Chapitre 5
« Elle s’est enfuie de notre asile ! »
J’avoue que la signification terrible de ces mots ne m’étonnait qu’à demi. Les questions et les réponses bizarres que m’avait faites cette femme après que je lui eus promis assez inconsidérément de la laisser libre d’agir à sa guise m’avaient déjà donné à penser ou bien qu’elle était d’un naturel capricieux, instable, ou bien qu’à la suite d’une très forte émotion elle souffrait d’un déséquilibre mental. Mais la pensée qu’elle pouvait être réellement folle ne m’était jamais venue à l’esprit.
Qu’avais-je fait ? Aidé à fuir la victime d’un horrible emprisonnement injustifié, ou abandonné aux hasards de la grande ville une pauvre créature incapable de se diriger ? Je n’osais y penser.
Rentré chez moi à Clement’s Inn, dans l’état d’esprit où je me trouvais, il était inutile de songer à me mettre au lit. Dans quelques heures d’ailleurs, je devais partir pour le Cumberland. J’essayai de dessiner, puis de lire, mais en vain. Qu’était devenue la pauvre femme que j’avais abandonnée à son sort ?

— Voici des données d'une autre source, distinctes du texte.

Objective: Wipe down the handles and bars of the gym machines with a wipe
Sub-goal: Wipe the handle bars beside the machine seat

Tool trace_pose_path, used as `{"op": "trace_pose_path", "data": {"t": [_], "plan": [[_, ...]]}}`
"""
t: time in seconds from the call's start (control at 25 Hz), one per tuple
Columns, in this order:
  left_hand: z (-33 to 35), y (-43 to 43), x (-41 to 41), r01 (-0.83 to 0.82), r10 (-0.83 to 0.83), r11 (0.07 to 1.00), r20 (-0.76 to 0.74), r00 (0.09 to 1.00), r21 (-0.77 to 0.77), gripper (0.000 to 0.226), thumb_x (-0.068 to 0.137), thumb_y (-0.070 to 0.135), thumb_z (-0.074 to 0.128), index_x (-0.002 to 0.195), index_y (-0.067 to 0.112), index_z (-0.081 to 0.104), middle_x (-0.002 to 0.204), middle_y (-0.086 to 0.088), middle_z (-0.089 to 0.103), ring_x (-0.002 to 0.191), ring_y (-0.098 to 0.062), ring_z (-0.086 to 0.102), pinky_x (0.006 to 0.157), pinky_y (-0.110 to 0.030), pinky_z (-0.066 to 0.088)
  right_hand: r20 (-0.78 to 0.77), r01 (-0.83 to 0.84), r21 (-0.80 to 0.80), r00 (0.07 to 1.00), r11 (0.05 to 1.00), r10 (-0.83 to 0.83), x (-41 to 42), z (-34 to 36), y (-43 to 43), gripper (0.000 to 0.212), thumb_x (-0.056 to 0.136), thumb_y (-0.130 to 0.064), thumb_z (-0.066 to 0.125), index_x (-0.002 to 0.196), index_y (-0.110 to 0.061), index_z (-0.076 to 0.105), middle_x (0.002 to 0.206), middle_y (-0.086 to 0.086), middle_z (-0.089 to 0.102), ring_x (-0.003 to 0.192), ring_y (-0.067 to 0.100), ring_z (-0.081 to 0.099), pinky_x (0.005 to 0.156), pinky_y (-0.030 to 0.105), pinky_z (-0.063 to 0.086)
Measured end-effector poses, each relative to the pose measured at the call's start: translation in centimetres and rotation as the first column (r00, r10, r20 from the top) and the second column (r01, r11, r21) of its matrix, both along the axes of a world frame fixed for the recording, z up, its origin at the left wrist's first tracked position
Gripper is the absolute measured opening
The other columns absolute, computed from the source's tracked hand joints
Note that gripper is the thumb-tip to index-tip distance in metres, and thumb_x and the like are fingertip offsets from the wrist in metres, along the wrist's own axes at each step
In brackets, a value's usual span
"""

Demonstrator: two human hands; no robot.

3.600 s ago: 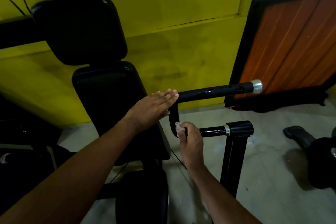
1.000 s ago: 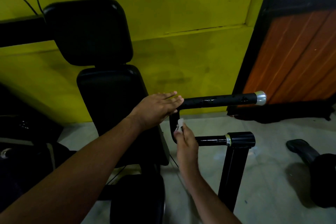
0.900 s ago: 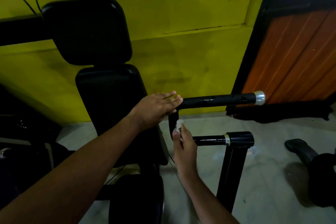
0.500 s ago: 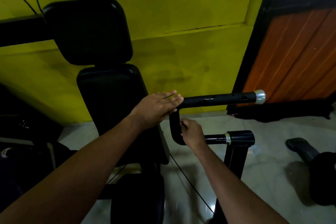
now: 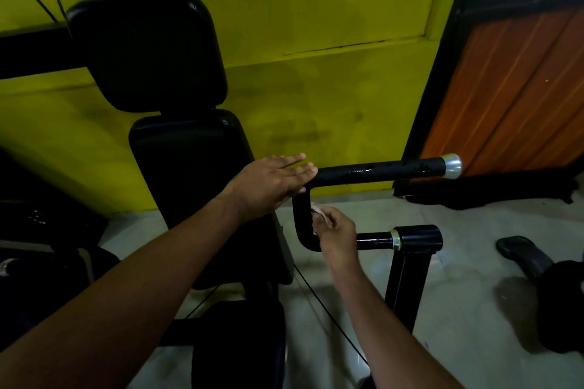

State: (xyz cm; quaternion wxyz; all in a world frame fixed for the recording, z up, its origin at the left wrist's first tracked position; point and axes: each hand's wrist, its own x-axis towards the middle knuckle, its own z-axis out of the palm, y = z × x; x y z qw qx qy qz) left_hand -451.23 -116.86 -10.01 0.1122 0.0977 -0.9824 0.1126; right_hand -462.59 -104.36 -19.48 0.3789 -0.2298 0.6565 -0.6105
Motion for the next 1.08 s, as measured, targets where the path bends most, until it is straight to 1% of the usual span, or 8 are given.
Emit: {"op": "trace_pose_path", "data": {"t": [0.12,0.32,0.48,0.64,0.8,0.92,1.0,1.08], "plan": [[0.2,0.2,-0.1,0.015,-0.015,1.0,-0.019,1.0,-0.018,0.046,0.097,0.031,0.04,0.131,0.009,0.06,0.132,-0.005,0.062,0.128,-0.025,0.053,0.086,-0.034,0.052,0.061,0.179,-0.167,0.983,0.97,-0.171,1.2,1.1,-0.4,0.004,0.093,-0.019,0.066,0.095,-0.016,0.069,0.091,-0.002,0.073,0.087,0.012,0.069,0.076,0.022,0.055],[0.3,0.4,-0.1,0.006,-0.007,1.0,-0.026,1.0,-0.017,0.046,0.097,0.031,0.039,0.131,0.007,0.06,0.131,-0.007,0.062,0.127,-0.026,0.055,0.085,-0.036,0.052,-0.349,0.073,-0.319,0.918,0.945,-0.189,2.1,0.4,0.4,0.004,0.092,-0.01,0.064,0.096,-0.009,0.065,0.095,-0.002,0.064,0.091,0.01,0.062,0.078,0.016,0.047],[0.1,0.3,0.0,-0.016,0.016,1.0,-0.016,1.0,0.007,0.047,0.098,0.033,0.037,0.134,0.009,0.057,0.134,-0.005,0.06,0.129,-0.025,0.052,0.088,-0.039,0.053,-0.698,-0.016,0.007,0.716,1.0,0.016,1.4,-1.9,2.0,0.011,0.094,-0.015,0.058,0.1,-0.008,0.063,0.088,0.004,0.062,0.087,0.022,0.058,0.071,0.021,0.035],[0.1,0.4,0.0,-0.004,0.005,1.0,-0.034,0.999,0.015,0.046,0.098,0.032,0.039,0.132,0.008,0.058,0.132,-0.006,0.061,0.128,-0.026,0.054,0.087,-0.039,0.055,-0.897,-0.073,0.23,0.371,0.971,0.24,0.8,-3.0,4.1,0.013,0.089,-0.01,0.067,0.101,-0.013,0.064,0.082,0.002,0.061,0.083,0.018,0.054,0.065,0.021,0.036],[0.3,0.5,0.0,-0.022,0.022,1.0,-0.022,1.0,0.0,0.047,0.097,0.033,0.037,0.132,0.009,0.059,0.132,-0.006,0.061,0.127,-0.026,0.054,0.086,-0.038,0.054,-0.851,-0.044,0.109,0.511,0.993,0.116,2.0,-3.1,3.9,0.013,0.088,0.0,0.066,0.095,-0.01,0.063,0.084,0.004,0.061,0.083,0.02,0.052,0.071,0.021,0.037],[0.5,0.3,-0.2,-0.008,0.008,1.0,-0.005,1.0,-0.017,0.048,0.097,0.034,0.038,0.131,0.009,0.06,0.131,-0.005,0.062,0.127,-0.025,0.054,0.085,-0.038,0.054,-0.832,-0.121,-0.049,0.554,0.991,0.026,3.1,-3.6,4.8,0.017,0.089,0.0,0.062,0.104,-0.008,0.066,0.104,0.003,0.059,0.099,0.014,0.05,0.085,0.022,0.042],[0.3,0.1,-0.1,-0.014,0.013,1.0,-0.019,1.0,-0.018,0.047,0.097,0.034,0.038,0.131,0.01,0.06,0.131,-0.005,0.063,0.127,-0.025,0.054,0.083,-0.037,0.055,-0.913,-0.263,-0.137,0.408,0.955,-0.018,2.8,-2.9,4.2,0.021,0.092,-0.008,0.055,0.108,-0.007,0.068,0.112,0.004,0.06,0.11,0.017,0.05,0.097,0.028,0.044],[0.1,0.1,0.0,-0.028,0.028,1.0,-0.023,0.999,0.009,0.047,0.096,0.034,0.039,0.132,0.01,0.06,0.131,-0.003,0.063,0.127,-0.025,0.054,0.08,-0.037,0.056,-0.993,-0.36,-0.117,0.064,0.926,-0.1,1.7,-1.3,1.9,0.023,0.09,-0.012,0.054,0.106,-0.007,0.07,0.109,0.01,0.065,0.107,0.026,0.052,0.094,0.033,0.047]]}}
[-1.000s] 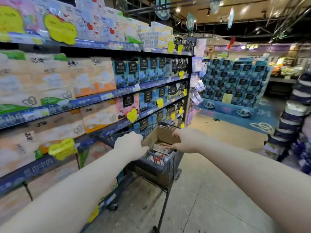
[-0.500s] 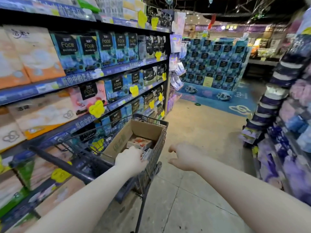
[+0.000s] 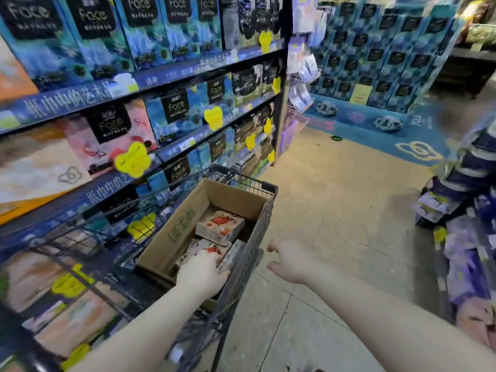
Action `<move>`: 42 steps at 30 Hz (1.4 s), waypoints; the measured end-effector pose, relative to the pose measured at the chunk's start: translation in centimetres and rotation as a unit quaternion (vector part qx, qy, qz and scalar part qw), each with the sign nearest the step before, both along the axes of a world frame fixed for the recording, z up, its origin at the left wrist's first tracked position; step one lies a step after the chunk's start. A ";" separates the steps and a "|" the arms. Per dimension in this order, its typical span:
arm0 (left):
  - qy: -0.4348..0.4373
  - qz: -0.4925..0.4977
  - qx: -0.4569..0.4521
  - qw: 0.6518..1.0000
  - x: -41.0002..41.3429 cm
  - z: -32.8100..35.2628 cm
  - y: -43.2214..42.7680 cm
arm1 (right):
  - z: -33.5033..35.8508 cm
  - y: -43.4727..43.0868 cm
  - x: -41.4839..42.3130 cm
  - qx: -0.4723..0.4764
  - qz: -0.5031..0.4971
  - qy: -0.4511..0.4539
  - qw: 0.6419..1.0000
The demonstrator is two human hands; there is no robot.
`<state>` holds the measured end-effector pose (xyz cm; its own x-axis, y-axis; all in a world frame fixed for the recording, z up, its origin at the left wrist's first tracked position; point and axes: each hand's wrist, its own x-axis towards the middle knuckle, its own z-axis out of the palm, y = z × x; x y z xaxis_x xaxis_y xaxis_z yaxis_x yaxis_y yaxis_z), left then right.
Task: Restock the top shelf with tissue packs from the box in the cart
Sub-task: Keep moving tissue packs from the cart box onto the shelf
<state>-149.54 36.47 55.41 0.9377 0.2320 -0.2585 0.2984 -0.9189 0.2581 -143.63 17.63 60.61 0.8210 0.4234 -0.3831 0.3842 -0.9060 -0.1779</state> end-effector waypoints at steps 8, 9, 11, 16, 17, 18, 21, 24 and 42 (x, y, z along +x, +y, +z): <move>0.063 0.164 -0.060 0.983 6.1 -4.7 -1.2 | -4.5 -1.5 11.9 -0.003 0.123 0.052 0.991; 0.063 0.186 -0.069 0.978 7.1 -4.9 -1.5 | -4.7 -2.0 13.7 -0.004 0.134 0.056 0.989; 0.053 0.227 -0.080 0.969 9.1 -4.9 -2.3 | -5.2 -2.6 17.4 -0.004 0.148 0.063 0.987; 0.051 0.305 -0.094 0.946 11.5 -5.8 -3.9 | -7.1 -1.0 23.3 0.003 0.187 0.087 0.979; 0.056 0.318 -0.095 0.942 11.6 -6.0 -3.9 | -7.7 -0.4 23.9 0.003 0.196 0.097 0.976; 0.059 0.330 -0.096 0.937 11.7 -6.3 -3.7 | -8.2 0.3 24.4 0.002 0.206 0.103 0.973; 0.080 0.372 -0.110 0.918 12.2 -7.3 -2.3 | -9.9 2.8 26.4 -0.009 0.234 0.108 0.966; 0.096 0.395 -0.135 0.904 13.3 -8.8 -0.2 | -11.5 5.3 28.6 -0.031 0.228 0.126 0.965; 0.134 0.417 -0.265 0.859 23.1 -18.5 8.5 | -21.9 17.6 37.5 -0.118 0.224 0.209 0.945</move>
<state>-126.40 45.00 36.86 0.3936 0.5767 -0.7159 0.9095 -0.1312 0.3944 -106.13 35.20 38.71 0.3357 0.5542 -0.7617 0.6788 -0.7030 -0.2122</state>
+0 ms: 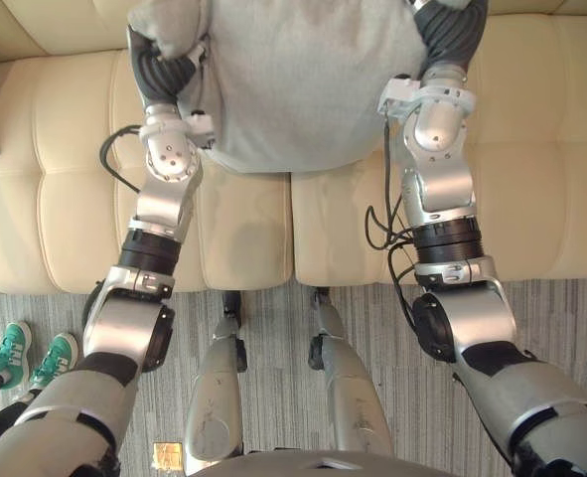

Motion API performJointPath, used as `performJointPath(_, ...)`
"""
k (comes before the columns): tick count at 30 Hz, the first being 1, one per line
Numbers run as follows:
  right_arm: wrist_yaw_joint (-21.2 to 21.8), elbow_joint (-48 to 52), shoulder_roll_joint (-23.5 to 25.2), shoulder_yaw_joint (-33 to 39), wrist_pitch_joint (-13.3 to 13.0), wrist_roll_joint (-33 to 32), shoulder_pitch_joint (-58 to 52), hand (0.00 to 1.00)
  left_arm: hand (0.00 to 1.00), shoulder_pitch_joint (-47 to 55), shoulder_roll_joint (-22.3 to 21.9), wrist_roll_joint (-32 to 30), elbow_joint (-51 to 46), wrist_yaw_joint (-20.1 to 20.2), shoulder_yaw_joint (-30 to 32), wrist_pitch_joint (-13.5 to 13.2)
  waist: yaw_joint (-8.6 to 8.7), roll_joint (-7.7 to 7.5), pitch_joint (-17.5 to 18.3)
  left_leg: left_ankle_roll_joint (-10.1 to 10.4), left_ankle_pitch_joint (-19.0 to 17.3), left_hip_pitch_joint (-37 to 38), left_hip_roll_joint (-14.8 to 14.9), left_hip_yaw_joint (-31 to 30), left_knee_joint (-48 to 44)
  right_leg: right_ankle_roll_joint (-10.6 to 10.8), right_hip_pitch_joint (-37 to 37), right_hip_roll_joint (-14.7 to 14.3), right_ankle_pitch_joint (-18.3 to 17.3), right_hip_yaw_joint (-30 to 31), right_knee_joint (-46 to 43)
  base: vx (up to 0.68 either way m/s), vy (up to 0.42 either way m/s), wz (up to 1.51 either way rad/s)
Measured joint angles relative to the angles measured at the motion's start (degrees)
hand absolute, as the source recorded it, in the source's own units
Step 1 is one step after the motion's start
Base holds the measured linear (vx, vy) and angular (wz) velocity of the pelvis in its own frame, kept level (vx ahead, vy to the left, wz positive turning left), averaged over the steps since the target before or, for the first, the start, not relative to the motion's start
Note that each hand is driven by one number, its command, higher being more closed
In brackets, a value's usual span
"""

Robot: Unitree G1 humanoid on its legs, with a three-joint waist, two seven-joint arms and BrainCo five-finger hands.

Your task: Pick up cushions and gather them together orderly.

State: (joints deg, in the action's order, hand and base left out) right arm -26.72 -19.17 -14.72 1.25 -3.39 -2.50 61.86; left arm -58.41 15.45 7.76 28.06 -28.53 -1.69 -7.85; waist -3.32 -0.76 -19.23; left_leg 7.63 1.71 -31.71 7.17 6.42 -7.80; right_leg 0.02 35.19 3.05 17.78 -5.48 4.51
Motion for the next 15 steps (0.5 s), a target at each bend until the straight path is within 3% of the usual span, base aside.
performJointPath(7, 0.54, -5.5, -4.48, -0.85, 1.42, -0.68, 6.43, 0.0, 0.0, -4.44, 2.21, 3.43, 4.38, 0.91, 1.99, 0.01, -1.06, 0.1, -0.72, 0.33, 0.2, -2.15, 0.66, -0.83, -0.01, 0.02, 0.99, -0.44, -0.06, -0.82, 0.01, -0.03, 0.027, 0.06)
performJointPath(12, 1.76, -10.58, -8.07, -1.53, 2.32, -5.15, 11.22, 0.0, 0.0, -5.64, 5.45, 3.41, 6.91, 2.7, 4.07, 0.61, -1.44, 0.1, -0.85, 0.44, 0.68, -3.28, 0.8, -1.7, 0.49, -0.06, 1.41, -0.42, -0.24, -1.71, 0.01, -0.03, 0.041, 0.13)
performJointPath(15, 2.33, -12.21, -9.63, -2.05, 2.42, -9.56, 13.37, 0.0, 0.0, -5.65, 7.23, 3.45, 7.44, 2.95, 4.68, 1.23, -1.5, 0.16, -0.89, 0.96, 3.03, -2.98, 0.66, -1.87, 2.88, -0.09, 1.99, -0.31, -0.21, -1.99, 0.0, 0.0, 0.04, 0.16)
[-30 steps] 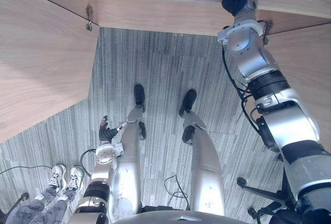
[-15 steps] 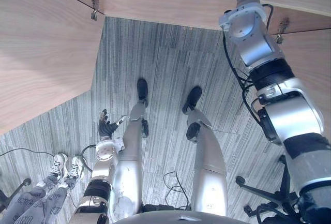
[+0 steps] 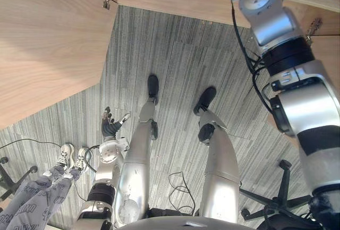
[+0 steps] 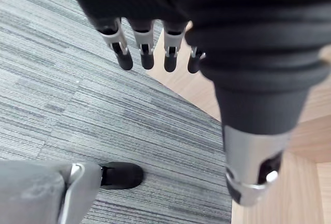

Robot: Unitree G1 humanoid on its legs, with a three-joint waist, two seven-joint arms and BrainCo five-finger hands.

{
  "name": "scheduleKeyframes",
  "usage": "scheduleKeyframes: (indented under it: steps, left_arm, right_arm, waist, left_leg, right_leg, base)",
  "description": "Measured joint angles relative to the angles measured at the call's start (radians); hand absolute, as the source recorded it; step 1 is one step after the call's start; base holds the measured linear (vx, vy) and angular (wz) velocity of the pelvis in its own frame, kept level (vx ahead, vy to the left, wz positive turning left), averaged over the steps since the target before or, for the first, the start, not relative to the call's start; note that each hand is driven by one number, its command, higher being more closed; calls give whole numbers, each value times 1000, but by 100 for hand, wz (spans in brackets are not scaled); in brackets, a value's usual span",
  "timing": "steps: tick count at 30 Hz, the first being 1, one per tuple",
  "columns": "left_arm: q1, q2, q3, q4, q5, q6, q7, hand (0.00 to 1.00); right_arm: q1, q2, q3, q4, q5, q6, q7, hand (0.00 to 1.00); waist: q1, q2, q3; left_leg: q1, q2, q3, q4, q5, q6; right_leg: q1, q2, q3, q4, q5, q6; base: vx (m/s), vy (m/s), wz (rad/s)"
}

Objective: Walk over to the cabinet, pick up the folder, carry it to the office cabinet, place the folder inside the office cabinet, then close the office cabinet door

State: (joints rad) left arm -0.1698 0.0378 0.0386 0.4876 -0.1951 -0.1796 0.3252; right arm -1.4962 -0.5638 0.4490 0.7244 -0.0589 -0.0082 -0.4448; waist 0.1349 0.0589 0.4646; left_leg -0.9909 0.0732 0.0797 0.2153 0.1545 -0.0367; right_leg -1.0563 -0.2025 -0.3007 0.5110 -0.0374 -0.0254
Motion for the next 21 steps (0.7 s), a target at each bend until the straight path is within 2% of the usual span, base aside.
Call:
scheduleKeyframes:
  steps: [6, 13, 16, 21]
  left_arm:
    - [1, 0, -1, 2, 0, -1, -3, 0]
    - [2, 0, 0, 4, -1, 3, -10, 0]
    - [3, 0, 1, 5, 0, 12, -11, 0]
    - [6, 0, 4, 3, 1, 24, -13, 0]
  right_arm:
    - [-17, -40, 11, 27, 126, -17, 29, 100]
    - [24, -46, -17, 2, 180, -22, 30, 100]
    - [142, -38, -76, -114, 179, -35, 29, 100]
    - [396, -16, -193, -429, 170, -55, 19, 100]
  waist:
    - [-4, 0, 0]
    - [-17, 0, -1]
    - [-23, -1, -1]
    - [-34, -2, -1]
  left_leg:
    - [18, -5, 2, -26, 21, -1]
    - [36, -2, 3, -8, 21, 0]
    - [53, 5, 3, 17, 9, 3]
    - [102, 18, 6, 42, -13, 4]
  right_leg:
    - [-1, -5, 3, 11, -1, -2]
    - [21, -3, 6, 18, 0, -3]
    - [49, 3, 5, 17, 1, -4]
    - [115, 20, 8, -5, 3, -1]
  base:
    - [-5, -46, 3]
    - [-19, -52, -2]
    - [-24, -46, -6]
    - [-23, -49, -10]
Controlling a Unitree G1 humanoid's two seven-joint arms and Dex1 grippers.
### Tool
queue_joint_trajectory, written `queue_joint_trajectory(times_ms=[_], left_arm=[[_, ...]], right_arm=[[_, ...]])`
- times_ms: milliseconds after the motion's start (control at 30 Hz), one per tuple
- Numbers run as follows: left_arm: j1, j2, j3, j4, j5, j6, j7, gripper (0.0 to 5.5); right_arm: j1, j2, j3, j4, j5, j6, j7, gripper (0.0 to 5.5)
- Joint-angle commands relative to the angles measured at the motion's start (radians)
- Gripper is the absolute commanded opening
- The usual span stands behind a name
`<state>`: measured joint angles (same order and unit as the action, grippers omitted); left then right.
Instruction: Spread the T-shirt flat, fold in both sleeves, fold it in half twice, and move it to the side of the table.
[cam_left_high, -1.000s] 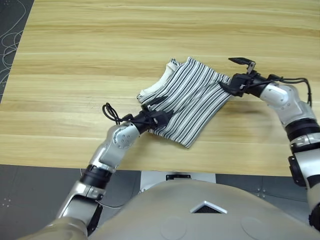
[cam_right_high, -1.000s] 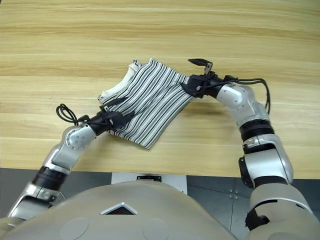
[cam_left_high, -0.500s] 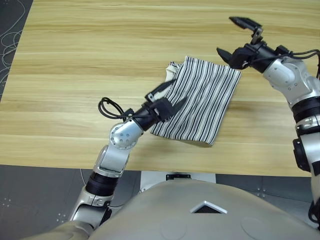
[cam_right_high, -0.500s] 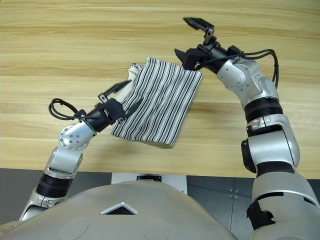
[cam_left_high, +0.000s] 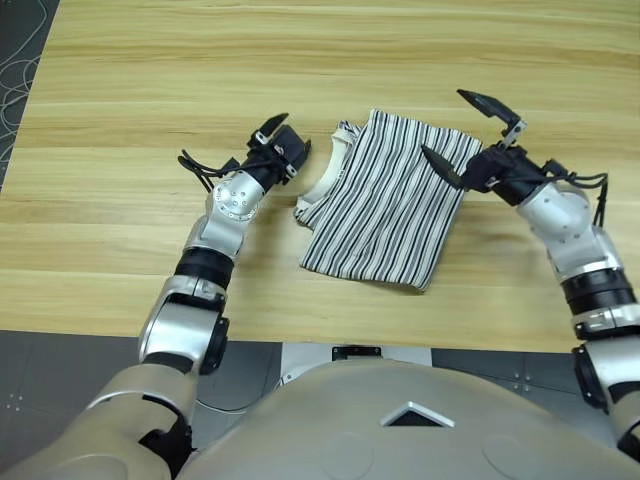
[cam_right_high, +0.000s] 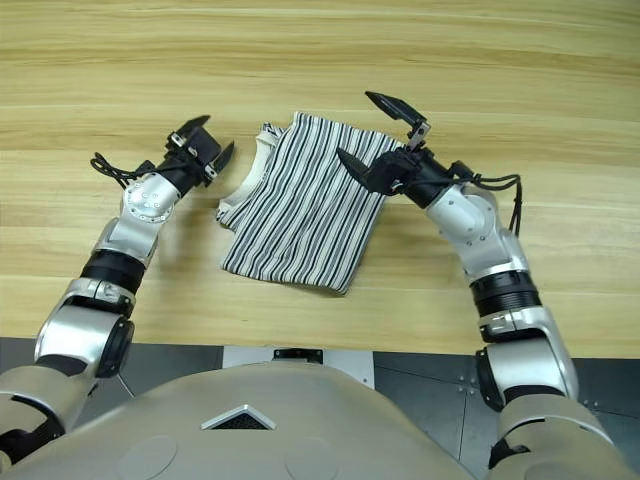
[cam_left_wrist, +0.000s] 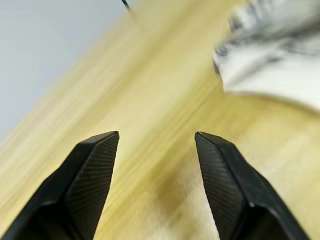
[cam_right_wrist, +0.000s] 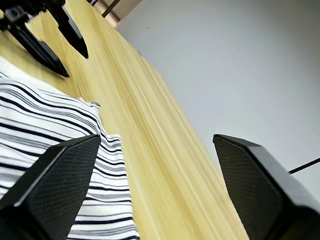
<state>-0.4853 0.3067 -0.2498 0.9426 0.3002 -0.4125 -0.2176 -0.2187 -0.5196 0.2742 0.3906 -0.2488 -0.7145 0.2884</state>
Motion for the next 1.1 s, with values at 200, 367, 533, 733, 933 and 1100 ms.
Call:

Ce fut un réel soulagement pour moi de voir arriver l’heure de dire adieu à Londres et de m’en aller vers une nouvelle vie. Le tintamarre assourdissant de la gare me fit presque du bien. D’après les instructions, je devais changer de train à Carlisle afin de bifurquer vers la côte. La malchance fit que notre locomotive tomba en panne entre Lancaster et Carlisle, ce qui me fit manquer la correspondance. Je dus attendre plusieurs heures le train suivant, qui me déposa à la station la plus rapprochée de Limmeridge House aux environs de dix heures du soir. La nuit était si dense que je distinguai à peine le cabriolet que Mr Fairlie avait envoyé à mon intention.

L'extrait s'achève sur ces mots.